======== Dataset extract

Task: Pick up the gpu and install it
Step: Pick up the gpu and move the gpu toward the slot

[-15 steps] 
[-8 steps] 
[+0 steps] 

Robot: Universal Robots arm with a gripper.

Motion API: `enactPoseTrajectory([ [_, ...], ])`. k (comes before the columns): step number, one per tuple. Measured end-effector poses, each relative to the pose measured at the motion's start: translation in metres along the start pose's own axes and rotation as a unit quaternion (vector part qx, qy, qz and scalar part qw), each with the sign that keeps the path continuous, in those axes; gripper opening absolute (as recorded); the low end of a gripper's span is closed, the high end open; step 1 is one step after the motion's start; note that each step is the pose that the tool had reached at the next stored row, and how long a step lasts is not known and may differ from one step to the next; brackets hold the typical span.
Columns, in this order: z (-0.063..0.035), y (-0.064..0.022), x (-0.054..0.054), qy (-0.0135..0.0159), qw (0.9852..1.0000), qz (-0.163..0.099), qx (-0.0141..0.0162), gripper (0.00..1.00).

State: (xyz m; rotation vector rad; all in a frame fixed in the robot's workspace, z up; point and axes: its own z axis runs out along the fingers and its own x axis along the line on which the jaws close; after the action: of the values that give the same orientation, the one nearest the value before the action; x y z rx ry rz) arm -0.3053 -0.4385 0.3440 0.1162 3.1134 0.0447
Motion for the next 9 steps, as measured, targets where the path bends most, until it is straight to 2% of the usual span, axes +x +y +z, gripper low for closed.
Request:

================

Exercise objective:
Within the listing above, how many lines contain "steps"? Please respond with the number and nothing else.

Exercise answer:
4